Liane Moriarty did that amazingly well. The central conceit is that of a murder mystery but it would be a shame to reduce this novel to that one single genre or trait. This is a commentary on our social mores, the way we bring up our children and how often the masks and facades of civility that we wear start to peel off at just one small fissure, a scratch on the perfectly glazed surface we have decided to present to the world. There is always a tipping point, there is always a moment when you bend something so far that it doesn’t go back the way it was before. People are the same. There is so much one can take.
Back to the book:
Little Big Lies has three amazing protagonists, each vividly drawn with really interesting arcs. At some point, I emphasized with all of these characters. Making someone like me who cannot be more far away from the world depicted in the book, see the plight of white privileged suburban moms is no easy feat. It is the beauty of Moriarty’s storytelling prowess.
Madeline, Celeste and Jane are three women, three mothers, bogged down by their personal upheavals and the troubling proceedings at their children’s school. The lies, the rumors, the bitterness, the jealousies, all get their due. The innocuous and seemingly harmless whispers start a war, played in the playgrounds of school, Parent-Teacher conferences and Trivia Nights.

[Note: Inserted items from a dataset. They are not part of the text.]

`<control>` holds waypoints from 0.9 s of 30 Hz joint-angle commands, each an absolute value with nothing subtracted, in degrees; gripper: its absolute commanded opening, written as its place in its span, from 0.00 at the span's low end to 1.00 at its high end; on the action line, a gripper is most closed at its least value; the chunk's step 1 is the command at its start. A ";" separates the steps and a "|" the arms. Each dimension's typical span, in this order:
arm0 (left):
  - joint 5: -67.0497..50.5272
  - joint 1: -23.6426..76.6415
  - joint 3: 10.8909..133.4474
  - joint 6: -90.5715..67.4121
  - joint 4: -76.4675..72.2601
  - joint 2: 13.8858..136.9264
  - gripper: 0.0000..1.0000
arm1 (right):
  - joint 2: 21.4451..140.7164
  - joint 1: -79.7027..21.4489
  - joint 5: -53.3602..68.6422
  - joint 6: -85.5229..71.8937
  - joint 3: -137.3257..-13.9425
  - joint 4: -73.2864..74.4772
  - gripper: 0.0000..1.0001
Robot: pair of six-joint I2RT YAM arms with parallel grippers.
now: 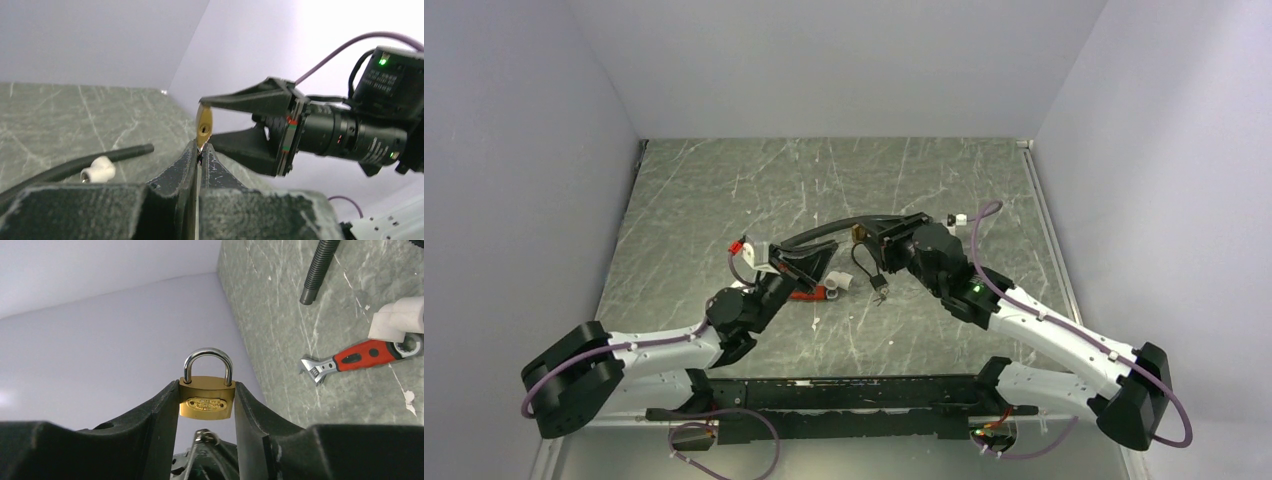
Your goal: Unlock with the key
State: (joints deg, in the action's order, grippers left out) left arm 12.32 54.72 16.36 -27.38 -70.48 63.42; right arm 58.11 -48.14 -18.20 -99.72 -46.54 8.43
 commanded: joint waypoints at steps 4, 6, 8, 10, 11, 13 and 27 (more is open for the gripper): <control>16.11 57.32 21.10 -23.21 -80.04 66.18 0.00 | 55.71 -51.48 -25.39 -101.12 -47.63 2.96 0.00; 16.37 57.66 21.42 -22.91 -79.98 66.64 0.00 | 55.35 -51.74 -25.68 -100.88 -47.10 2.18 0.00; 16.27 57.81 21.60 -22.98 -79.75 67.15 0.00 | 55.10 -51.89 -26.12 -100.82 -46.98 2.12 0.00; 16.47 57.98 21.69 -22.94 -79.75 67.40 0.00 | 54.79 -51.96 -26.57 -100.72 -47.10 2.42 0.00; 16.48 58.05 21.71 -22.80 -79.75 67.44 0.00 | 54.69 -51.95 -26.73 -100.68 -47.11 2.41 0.00; 16.86 58.18 21.69 -22.48 -79.24 67.35 0.00 | 54.44 -51.96 -27.02 -100.50 -47.03 2.26 0.00; 17.00 58.45 22.98 -21.15 -78.92 69.17 0.00 | 56.03 -52.32 -25.39 -99.54 -47.00 0.55 0.00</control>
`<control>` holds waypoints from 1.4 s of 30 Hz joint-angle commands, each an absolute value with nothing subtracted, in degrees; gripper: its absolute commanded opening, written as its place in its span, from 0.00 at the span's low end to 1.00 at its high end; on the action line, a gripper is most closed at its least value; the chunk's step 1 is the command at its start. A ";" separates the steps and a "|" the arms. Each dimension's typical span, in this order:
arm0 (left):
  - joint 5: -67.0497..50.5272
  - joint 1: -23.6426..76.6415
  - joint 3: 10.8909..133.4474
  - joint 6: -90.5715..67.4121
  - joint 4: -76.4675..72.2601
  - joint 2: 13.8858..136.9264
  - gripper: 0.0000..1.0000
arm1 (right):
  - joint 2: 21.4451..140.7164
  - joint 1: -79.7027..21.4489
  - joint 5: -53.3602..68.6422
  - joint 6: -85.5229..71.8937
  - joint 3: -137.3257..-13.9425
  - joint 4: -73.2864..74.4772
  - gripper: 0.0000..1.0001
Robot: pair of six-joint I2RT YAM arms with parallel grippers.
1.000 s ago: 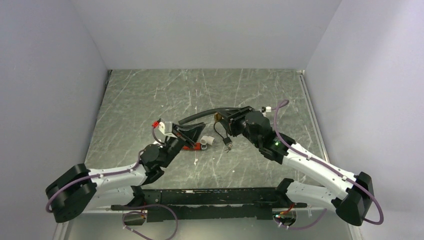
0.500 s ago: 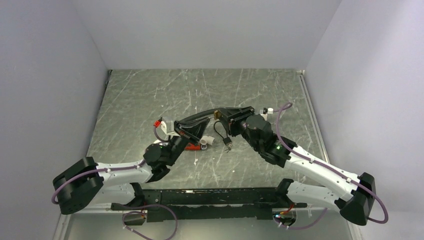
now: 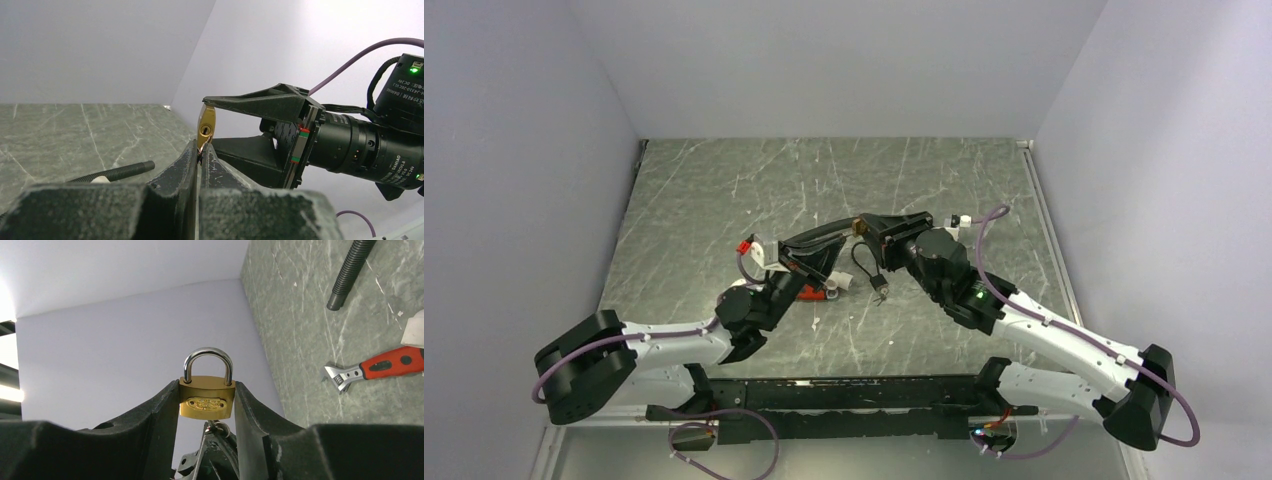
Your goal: Unlock with the key
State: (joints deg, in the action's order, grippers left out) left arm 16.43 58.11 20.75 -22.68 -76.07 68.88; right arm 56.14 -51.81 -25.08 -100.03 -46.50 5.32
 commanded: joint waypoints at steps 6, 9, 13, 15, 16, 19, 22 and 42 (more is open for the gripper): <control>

I had already decided to read this book when I heard that HBO was going to make a miniseries out of it. This piqued my interest because I love miniseries and I am always excited to see an adaptation of something I have already read. Now, after having actually read this, I am so glad that this is a miniseries and not a movie because there are many subplots and threads that need time and detail to foster. It could be told only in a serial format. And so far the casting has been spot on. Reese Witherspoon as Madeline (imagine her role in
Election) and Shailene Woodley as Jane (personally I would have like Analeigh Tipton). The role I am most happy about is Nicole Kidman as Celeste. Oh, she is going to do wonders with this character. She is already such a talented and established actress (though, I have had my misgivings about her in the past:
Grace of Monaco, anyone?!) that I am sure she would have no trouble kicking this out of the park. Laura Dern as Renata: no need for me to elaborate on that. She is Laura Dern. She is going to be amazing in it.
This is without a doubt one of the most elaborately framed and clever books I have read in some time: biting, smart, and strangely funny in some ways, a must read!